◆ Work order: Only the pictures are dropped. Restate each line below word for word.

◆ Supplied information:
☆ ☆ ☆ ☆ ☆

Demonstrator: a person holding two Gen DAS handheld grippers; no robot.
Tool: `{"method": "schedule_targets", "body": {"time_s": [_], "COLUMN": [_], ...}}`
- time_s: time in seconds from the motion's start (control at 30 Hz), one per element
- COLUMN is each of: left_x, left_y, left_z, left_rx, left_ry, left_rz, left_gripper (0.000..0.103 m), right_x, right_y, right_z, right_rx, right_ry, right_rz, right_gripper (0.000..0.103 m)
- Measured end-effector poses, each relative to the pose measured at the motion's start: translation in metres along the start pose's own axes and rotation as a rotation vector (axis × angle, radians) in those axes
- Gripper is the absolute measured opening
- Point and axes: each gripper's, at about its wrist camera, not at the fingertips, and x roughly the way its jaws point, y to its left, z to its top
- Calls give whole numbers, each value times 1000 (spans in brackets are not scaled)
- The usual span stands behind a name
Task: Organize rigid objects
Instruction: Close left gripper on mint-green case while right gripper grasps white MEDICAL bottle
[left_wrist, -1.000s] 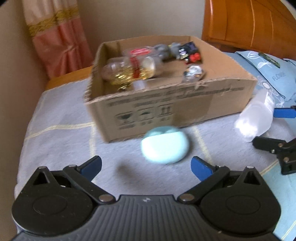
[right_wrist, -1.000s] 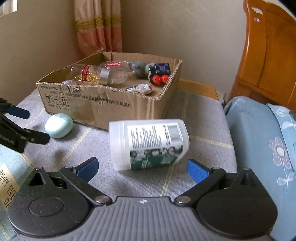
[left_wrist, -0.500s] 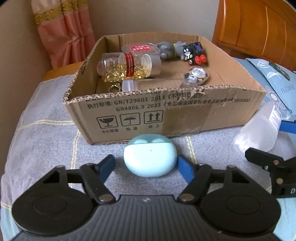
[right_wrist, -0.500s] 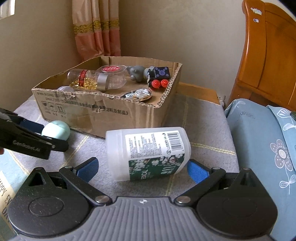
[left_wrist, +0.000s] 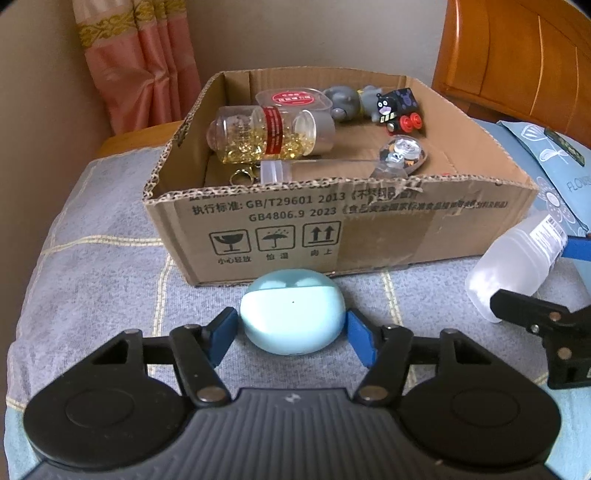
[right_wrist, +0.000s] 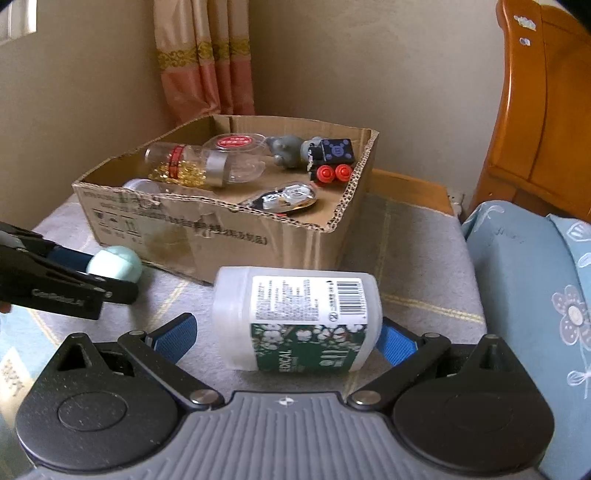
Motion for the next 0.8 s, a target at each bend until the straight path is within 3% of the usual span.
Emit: {"method": "schedule_targets", "body": {"time_s": [0.1, 0.27, 0.8], "left_x": [-1, -1, -29], "left_y": [2, 5, 14], "left_z": [0, 0, 1], "left_rx": [-10, -11, 146], "left_ry": [-1, 1, 19], "left_rz": [-6, -10, -39], "left_gripper": [60, 60, 60], "right_x": [-1, -2, -42], "right_y": [1, 2, 3], "right_z": [2, 4, 10], "right_rx": [-9, -28, -104], "right_ry": [1, 16, 55], "right_rz": [-6, -32, 37], "right_gripper": [101, 87, 87]}}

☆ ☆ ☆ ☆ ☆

◆ Result:
Demonstrator: a person holding two Gen DAS handheld grippers; no robot.
Tool: `{"method": "schedule_targets", "body": {"time_s": [_], "COLUMN": [_], ...}}`
- time_s: time in seconds from the motion's start (control at 30 Hz), one per element
- COLUMN is each of: left_x, left_y, left_z, left_rx, left_ry, left_rz, left_gripper (0.000..0.103 m), right_x, right_y, right_z, right_rx, right_ry, right_rz, right_gripper (0.000..0.103 m)
- Measured end-effector poses, each relative to the pose measured at the motion's start: translation in metres along the start pose's own axes and rotation as a rotation vector (axis × angle, radians) in those axes
- Gripper is the absolute measured opening
- Point and axes: each gripper's, at about its wrist camera, not at the fingertips, and x roughly the way its jaws point, y to its left, z to its top
- Calls give whole numbers, each value times 1000 (spans in brackets are not scaled)
- The usual span stands behind a name
Task: Organize rigid objects
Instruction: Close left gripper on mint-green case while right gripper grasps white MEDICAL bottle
[left_wrist, -1.000s] 
[right_wrist, -1.000s] 
[left_wrist, -0.500s] 
[right_wrist, -0.500s] 
[left_wrist, +0.000s] 
[right_wrist, +0.000s] 
Motion for the next 0.8 s, a target at each bend until the straight path is within 3% of the usual span.
Emit: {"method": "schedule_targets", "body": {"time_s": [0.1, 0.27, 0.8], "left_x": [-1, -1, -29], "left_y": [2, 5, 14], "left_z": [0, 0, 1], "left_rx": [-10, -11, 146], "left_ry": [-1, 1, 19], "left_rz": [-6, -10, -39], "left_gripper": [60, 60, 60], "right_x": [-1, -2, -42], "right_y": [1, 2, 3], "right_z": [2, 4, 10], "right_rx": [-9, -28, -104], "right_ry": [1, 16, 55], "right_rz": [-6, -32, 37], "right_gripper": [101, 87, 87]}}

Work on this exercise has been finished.